*** MATERIAL PROVIDED ***

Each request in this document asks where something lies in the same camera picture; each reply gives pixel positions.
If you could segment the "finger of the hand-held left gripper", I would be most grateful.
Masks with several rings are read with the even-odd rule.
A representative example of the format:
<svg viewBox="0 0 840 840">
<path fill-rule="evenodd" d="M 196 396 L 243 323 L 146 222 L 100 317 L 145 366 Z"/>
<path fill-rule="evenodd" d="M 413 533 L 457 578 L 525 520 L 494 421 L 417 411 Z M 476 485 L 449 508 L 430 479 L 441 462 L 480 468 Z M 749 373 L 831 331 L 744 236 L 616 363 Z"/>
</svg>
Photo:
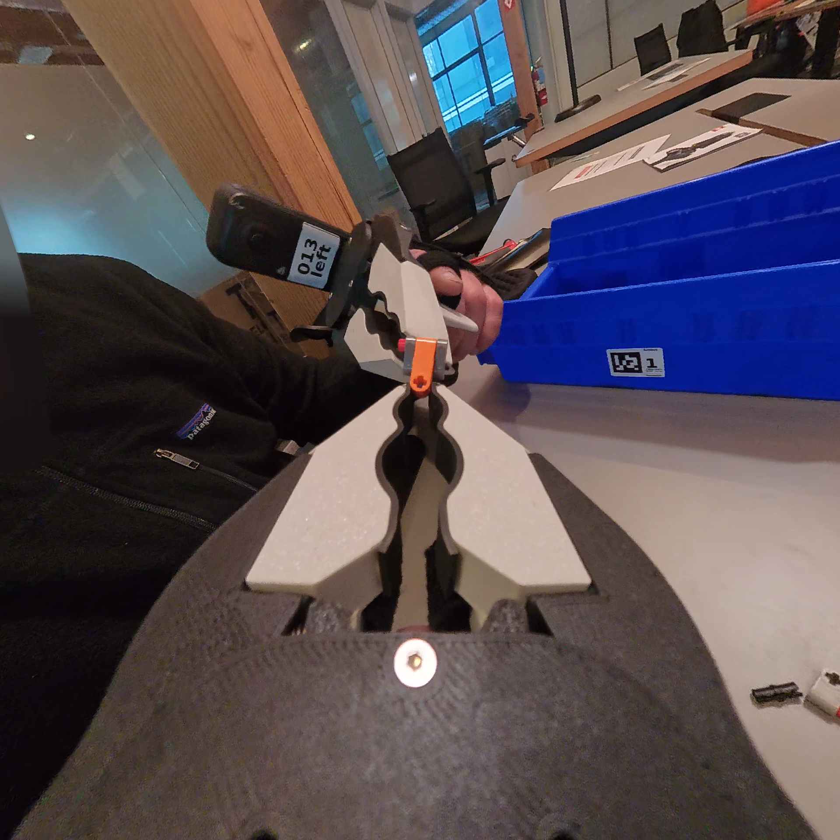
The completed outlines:
<svg viewBox="0 0 840 840">
<path fill-rule="evenodd" d="M 367 282 L 371 300 L 366 327 L 383 348 L 396 348 L 400 338 L 448 341 L 431 276 L 423 267 L 378 248 Z"/>
<path fill-rule="evenodd" d="M 407 382 L 403 360 L 383 344 L 383 336 L 375 327 L 369 328 L 368 317 L 373 314 L 370 310 L 355 311 L 343 332 L 344 344 L 363 371 L 394 382 Z"/>
</svg>

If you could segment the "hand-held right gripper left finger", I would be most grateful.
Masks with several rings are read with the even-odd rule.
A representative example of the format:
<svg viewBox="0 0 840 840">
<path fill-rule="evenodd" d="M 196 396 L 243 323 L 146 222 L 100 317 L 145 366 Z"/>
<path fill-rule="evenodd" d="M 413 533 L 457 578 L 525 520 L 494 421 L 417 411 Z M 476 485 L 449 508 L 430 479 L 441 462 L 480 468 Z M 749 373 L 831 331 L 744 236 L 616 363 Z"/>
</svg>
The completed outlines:
<svg viewBox="0 0 840 840">
<path fill-rule="evenodd" d="M 413 406 L 399 385 L 312 450 L 245 582 L 254 592 L 308 595 L 354 613 L 382 592 L 380 554 L 396 532 L 397 496 L 383 452 Z"/>
</svg>

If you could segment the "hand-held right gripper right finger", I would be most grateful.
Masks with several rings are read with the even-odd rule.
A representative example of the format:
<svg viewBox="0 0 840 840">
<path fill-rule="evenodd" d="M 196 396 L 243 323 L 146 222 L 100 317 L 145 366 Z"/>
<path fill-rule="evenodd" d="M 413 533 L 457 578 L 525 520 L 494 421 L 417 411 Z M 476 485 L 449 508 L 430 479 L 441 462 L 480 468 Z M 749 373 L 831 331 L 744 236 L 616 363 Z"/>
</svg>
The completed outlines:
<svg viewBox="0 0 840 840">
<path fill-rule="evenodd" d="M 592 578 L 529 452 L 447 387 L 428 397 L 439 503 L 443 587 L 487 620 L 502 600 L 585 592 Z"/>
</svg>

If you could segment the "orange connector piece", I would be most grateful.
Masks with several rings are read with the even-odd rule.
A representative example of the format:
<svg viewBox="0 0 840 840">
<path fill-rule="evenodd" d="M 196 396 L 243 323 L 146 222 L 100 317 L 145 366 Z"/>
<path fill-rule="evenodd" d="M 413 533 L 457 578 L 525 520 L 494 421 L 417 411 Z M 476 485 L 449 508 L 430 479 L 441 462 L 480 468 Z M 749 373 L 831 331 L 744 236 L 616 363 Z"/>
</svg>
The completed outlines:
<svg viewBox="0 0 840 840">
<path fill-rule="evenodd" d="M 437 342 L 434 339 L 406 340 L 405 361 L 411 356 L 409 385 L 416 399 L 425 398 L 434 383 Z"/>
</svg>

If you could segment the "dark grey connector piece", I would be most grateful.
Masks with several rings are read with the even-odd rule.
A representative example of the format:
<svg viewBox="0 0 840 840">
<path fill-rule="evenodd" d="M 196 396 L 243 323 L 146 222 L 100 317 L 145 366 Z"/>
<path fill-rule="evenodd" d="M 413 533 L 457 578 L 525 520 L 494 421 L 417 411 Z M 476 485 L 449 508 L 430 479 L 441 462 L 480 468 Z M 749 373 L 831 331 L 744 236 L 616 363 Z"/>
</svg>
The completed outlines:
<svg viewBox="0 0 840 840">
<path fill-rule="evenodd" d="M 422 339 L 422 338 L 406 338 L 406 340 L 414 340 L 414 339 Z M 435 364 L 435 373 L 434 373 L 434 383 L 442 382 L 446 377 L 447 373 L 447 366 L 448 362 L 448 355 L 449 355 L 449 348 L 448 342 L 446 339 L 432 339 L 437 342 L 437 354 L 436 354 L 436 364 Z M 403 372 L 408 376 L 408 384 L 410 380 L 410 364 L 411 364 L 411 356 L 408 356 L 408 361 L 405 361 L 405 352 L 402 354 L 403 359 Z"/>
</svg>

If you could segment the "person's left forearm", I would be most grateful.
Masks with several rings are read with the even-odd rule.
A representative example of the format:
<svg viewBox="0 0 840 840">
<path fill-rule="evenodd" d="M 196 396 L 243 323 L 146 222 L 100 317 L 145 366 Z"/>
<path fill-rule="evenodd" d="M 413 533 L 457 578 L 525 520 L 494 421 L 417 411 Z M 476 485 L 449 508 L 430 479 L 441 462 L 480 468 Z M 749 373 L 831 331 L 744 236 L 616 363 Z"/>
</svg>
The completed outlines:
<svg viewBox="0 0 840 840">
<path fill-rule="evenodd" d="M 397 386 L 343 358 L 296 355 L 196 302 L 190 321 L 212 356 L 214 404 L 270 423 L 276 438 L 320 444 Z"/>
</svg>

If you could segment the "person's left hand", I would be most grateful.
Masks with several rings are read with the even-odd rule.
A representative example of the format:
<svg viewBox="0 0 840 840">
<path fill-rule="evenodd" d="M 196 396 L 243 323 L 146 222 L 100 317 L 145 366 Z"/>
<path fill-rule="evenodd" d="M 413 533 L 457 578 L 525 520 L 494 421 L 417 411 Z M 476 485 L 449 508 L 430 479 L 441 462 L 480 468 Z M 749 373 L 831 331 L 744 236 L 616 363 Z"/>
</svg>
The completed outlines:
<svg viewBox="0 0 840 840">
<path fill-rule="evenodd" d="M 487 350 L 501 328 L 503 302 L 499 295 L 471 269 L 438 266 L 429 273 L 437 299 L 477 327 L 477 332 L 448 327 L 452 361 L 458 363 Z"/>
</svg>

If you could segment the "black office chair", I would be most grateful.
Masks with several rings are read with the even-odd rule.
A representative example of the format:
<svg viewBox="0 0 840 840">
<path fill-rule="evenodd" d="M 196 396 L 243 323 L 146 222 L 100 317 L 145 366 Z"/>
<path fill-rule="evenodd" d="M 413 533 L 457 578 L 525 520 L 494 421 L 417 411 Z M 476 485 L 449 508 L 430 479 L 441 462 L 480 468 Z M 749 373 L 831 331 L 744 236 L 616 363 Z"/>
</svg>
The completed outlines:
<svg viewBox="0 0 840 840">
<path fill-rule="evenodd" d="M 496 198 L 491 177 L 505 159 L 476 170 L 484 178 L 490 203 L 481 212 L 443 129 L 386 159 L 410 205 L 420 240 L 462 256 L 479 254 L 507 202 L 506 198 Z"/>
<path fill-rule="evenodd" d="M 640 75 L 654 72 L 672 61 L 668 39 L 663 24 L 633 39 Z"/>
<path fill-rule="evenodd" d="M 685 11 L 679 21 L 678 57 L 703 56 L 728 51 L 722 12 L 714 0 Z"/>
</svg>

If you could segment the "paper sheet with red mark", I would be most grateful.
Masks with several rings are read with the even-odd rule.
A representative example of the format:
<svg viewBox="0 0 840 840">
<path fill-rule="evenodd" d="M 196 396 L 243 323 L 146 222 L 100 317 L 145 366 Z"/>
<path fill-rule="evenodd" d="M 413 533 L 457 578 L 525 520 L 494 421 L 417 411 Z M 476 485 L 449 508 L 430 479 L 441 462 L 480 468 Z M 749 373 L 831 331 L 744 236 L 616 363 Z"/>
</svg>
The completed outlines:
<svg viewBox="0 0 840 840">
<path fill-rule="evenodd" d="M 638 143 L 632 147 L 615 152 L 605 158 L 584 161 L 573 170 L 567 172 L 566 175 L 551 187 L 551 190 L 554 191 L 565 186 L 591 180 L 597 176 L 614 172 L 634 163 L 647 163 L 660 152 L 669 138 L 670 134 L 668 133 L 653 140 Z"/>
</svg>

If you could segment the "black pole stand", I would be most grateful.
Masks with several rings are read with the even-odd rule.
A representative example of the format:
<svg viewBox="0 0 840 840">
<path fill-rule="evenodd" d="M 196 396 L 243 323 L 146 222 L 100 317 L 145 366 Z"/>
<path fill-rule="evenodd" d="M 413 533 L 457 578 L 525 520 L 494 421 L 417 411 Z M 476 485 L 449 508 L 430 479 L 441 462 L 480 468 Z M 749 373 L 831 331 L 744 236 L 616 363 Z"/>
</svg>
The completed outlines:
<svg viewBox="0 0 840 840">
<path fill-rule="evenodd" d="M 567 1 L 560 0 L 559 5 L 563 30 L 563 46 L 566 56 L 566 65 L 569 73 L 570 91 L 572 97 L 572 106 L 569 108 L 565 108 L 559 113 L 560 121 L 564 121 L 596 105 L 598 102 L 601 101 L 601 96 L 599 94 L 595 94 L 594 96 L 588 97 L 584 100 L 581 100 L 580 98 L 574 64 L 574 51 L 568 3 Z"/>
</svg>

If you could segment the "grey table with wood edge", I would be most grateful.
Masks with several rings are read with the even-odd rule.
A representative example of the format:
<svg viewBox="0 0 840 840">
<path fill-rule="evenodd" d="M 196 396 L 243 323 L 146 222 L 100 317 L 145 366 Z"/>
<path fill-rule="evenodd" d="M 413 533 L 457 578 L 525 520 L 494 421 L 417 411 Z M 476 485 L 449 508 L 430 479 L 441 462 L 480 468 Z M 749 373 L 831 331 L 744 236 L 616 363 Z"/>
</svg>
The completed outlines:
<svg viewBox="0 0 840 840">
<path fill-rule="evenodd" d="M 753 51 L 733 50 L 707 56 L 708 61 L 672 81 L 647 89 L 641 83 L 615 92 L 593 107 L 541 129 L 514 157 L 514 164 L 522 168 L 554 157 L 574 157 L 655 121 L 671 103 L 680 103 L 695 90 L 746 67 L 753 60 Z"/>
</svg>

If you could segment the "blue plastic bin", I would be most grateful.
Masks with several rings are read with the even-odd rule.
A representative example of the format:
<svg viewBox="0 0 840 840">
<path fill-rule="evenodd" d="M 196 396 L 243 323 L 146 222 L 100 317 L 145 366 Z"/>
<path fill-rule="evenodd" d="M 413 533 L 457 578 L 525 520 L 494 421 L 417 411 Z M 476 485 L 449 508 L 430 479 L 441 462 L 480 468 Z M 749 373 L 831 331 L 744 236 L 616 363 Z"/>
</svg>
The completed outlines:
<svg viewBox="0 0 840 840">
<path fill-rule="evenodd" d="M 839 142 L 556 218 L 508 382 L 839 397 Z"/>
</svg>

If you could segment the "small printed booklet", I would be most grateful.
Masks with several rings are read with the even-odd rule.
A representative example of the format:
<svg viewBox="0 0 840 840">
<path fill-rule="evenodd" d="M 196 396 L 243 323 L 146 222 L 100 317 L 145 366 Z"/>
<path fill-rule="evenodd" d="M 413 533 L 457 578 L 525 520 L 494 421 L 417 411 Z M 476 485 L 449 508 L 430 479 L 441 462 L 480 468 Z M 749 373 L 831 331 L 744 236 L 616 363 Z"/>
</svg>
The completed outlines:
<svg viewBox="0 0 840 840">
<path fill-rule="evenodd" d="M 690 161 L 714 154 L 729 146 L 743 142 L 761 133 L 760 128 L 750 128 L 735 123 L 722 124 L 715 129 L 661 150 L 645 159 L 645 163 L 660 173 L 669 172 Z"/>
</svg>

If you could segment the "white printed papers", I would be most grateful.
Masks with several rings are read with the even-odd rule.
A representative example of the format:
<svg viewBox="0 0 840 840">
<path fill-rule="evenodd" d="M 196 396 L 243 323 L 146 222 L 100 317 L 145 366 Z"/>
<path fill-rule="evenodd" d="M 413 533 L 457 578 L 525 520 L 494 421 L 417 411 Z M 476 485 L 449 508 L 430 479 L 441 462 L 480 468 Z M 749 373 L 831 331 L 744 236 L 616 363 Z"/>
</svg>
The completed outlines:
<svg viewBox="0 0 840 840">
<path fill-rule="evenodd" d="M 638 79 L 629 81 L 628 83 L 617 88 L 616 92 L 624 91 L 641 83 L 644 83 L 645 89 L 652 88 L 659 83 L 667 83 L 669 81 L 672 81 L 673 79 L 676 79 L 681 74 L 687 73 L 689 69 L 705 63 L 709 59 L 710 56 L 689 56 L 687 58 L 671 61 L 668 64 L 641 76 Z"/>
</svg>

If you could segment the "dark flat strip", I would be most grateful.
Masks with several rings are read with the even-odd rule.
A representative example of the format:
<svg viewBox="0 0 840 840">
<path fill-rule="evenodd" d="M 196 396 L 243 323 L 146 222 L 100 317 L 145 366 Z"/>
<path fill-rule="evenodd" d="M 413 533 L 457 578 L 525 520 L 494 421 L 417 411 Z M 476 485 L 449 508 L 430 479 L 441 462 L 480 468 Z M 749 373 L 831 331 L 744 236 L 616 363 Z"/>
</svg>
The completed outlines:
<svg viewBox="0 0 840 840">
<path fill-rule="evenodd" d="M 796 95 L 753 92 L 698 112 L 804 146 L 839 139 L 838 94 L 827 91 Z"/>
</svg>

***

Within the data above, how many lines contain "piece"? Respond with the tally alone.

2